━━━ Recorded information
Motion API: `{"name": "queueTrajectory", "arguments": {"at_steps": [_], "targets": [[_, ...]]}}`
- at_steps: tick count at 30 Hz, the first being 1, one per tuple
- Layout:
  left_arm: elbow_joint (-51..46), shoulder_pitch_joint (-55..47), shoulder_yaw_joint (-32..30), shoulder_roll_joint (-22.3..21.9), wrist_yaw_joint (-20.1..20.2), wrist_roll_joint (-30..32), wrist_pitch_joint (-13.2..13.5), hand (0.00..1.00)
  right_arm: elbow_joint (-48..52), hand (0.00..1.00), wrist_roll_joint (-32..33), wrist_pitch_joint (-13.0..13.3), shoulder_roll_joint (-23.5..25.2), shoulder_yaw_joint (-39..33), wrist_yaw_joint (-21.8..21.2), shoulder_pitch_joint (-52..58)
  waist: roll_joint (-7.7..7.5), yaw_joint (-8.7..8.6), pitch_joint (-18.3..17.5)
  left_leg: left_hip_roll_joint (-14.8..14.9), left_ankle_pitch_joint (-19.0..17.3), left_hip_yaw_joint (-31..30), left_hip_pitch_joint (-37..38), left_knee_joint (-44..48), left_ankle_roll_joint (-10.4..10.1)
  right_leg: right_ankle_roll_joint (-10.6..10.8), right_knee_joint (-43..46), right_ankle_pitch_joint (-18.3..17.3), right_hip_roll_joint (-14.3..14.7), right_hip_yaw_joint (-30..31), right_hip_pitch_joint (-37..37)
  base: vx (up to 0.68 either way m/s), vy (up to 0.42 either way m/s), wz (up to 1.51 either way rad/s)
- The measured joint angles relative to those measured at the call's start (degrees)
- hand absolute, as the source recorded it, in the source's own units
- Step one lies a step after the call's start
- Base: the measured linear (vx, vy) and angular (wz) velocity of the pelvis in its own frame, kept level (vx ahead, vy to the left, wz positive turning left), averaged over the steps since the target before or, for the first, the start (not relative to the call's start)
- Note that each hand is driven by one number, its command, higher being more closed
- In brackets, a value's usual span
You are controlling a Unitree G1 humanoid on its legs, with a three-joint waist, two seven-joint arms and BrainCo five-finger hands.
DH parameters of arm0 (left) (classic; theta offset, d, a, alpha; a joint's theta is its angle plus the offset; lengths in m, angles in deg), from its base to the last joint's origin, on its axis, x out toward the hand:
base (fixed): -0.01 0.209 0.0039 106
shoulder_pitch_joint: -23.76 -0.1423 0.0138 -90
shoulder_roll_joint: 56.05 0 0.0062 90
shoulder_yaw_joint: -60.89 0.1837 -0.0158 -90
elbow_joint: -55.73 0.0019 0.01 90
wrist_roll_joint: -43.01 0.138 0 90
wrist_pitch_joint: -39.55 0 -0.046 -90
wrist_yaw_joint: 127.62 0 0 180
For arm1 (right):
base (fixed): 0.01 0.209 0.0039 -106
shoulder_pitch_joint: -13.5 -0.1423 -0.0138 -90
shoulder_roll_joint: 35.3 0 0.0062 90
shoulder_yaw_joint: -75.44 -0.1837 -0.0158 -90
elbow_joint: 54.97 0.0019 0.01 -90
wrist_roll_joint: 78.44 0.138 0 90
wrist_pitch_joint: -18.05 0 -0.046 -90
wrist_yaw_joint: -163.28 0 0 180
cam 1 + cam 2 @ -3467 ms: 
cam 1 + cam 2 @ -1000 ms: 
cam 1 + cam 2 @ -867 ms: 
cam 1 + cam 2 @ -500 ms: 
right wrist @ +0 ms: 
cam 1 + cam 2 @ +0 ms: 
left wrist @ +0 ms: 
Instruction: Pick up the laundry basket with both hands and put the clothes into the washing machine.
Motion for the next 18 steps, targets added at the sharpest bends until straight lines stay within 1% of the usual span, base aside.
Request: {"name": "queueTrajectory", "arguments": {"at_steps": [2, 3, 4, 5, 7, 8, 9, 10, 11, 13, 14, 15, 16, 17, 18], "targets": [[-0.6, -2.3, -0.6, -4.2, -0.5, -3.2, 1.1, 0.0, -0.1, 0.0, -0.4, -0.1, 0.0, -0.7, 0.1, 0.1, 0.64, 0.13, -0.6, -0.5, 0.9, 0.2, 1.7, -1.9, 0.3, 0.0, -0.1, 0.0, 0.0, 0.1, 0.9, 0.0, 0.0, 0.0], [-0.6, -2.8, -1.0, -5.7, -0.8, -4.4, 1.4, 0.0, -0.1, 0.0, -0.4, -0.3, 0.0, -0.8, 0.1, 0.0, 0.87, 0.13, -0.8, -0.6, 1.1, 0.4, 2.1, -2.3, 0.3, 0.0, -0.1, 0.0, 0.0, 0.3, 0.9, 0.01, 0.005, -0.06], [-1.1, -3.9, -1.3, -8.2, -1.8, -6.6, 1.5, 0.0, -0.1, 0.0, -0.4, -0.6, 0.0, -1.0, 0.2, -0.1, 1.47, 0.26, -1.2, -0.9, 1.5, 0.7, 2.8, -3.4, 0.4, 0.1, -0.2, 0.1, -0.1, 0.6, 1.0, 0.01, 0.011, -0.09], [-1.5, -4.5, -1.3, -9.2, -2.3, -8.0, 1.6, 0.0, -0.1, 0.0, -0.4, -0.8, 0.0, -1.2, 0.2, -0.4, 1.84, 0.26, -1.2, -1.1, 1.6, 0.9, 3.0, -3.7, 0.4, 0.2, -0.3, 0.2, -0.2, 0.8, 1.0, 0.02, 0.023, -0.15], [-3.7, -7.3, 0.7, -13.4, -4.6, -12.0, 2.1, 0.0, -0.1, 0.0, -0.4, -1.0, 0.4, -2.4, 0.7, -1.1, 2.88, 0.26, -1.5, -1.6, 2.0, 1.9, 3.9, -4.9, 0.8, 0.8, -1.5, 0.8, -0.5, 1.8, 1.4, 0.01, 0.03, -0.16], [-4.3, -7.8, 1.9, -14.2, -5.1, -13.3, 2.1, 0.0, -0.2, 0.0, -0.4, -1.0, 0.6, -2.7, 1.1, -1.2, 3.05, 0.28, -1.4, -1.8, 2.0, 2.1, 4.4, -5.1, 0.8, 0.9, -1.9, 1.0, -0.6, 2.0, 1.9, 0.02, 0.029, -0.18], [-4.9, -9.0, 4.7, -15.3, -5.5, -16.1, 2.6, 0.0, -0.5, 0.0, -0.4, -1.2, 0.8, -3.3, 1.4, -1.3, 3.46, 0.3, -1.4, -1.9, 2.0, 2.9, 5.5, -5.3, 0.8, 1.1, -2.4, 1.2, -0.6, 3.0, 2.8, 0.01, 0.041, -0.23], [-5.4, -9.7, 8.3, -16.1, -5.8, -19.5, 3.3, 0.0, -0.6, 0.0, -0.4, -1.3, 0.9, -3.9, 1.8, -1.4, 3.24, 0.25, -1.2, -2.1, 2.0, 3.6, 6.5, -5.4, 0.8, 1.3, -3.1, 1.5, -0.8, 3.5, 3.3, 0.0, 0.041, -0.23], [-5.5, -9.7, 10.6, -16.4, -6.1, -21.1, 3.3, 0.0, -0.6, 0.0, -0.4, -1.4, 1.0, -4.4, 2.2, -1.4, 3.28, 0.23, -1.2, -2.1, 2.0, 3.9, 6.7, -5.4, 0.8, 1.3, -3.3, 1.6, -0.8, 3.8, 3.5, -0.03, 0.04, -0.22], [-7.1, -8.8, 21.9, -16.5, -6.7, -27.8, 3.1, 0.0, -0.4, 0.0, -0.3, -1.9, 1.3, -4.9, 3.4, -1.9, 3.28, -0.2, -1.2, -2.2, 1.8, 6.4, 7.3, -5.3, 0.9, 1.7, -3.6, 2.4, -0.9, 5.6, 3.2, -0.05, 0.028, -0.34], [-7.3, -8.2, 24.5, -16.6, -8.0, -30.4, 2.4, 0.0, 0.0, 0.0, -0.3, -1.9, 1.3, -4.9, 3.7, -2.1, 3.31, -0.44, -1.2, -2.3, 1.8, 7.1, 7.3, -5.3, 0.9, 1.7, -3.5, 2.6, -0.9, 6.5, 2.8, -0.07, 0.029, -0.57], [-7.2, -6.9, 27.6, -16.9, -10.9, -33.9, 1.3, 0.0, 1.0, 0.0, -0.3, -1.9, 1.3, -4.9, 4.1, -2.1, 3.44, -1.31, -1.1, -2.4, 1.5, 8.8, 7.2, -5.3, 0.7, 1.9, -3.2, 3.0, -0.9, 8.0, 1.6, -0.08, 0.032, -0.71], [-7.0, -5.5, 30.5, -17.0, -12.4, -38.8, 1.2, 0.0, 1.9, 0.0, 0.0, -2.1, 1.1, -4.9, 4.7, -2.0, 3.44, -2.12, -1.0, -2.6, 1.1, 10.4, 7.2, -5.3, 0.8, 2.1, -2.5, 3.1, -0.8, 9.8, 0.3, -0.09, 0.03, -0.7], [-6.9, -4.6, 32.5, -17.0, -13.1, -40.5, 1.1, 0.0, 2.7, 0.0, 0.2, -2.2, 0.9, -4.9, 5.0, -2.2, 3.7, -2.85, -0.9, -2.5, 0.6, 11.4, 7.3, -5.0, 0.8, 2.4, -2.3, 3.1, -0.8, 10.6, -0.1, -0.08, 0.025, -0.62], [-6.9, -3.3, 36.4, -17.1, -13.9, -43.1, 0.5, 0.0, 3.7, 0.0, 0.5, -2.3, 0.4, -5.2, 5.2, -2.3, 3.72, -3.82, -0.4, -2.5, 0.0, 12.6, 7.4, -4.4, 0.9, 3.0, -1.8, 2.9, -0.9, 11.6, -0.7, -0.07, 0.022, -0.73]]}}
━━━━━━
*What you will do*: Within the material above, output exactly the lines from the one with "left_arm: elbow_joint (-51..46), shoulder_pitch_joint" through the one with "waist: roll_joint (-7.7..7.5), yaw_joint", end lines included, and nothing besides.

*Answer section*:
  left_arm: elbow_joint (-51..46), shoulder_pitch_joint (-55..47), shoulder_yaw_joint (-32..30), shoulder_roll_joint (-22.3..21.9), wrist_yaw_joint (-20.1..20.2), wrist_roll_joint (-30..32), wrist_pitch_joint (-13.2..13.5), hand (0.00..1.00)
  right_arm: elbow_joint (-48..52), hand (0.00..1.00), wrist_roll_joint (-32..33), wrist_pitch_joint (-13.0..13.3), shoulder_roll_joint (-23.5..25.2), shoulder_yaw_joint (-39..33), wrist_yaw_joint (-21.8..21.2), shoulder_pitch_joint (-52..58)
  waist: roll_joint (-7.7..7.5), yaw_joint (-8.7..8.6), pitch_joint (-18.3..17.5)

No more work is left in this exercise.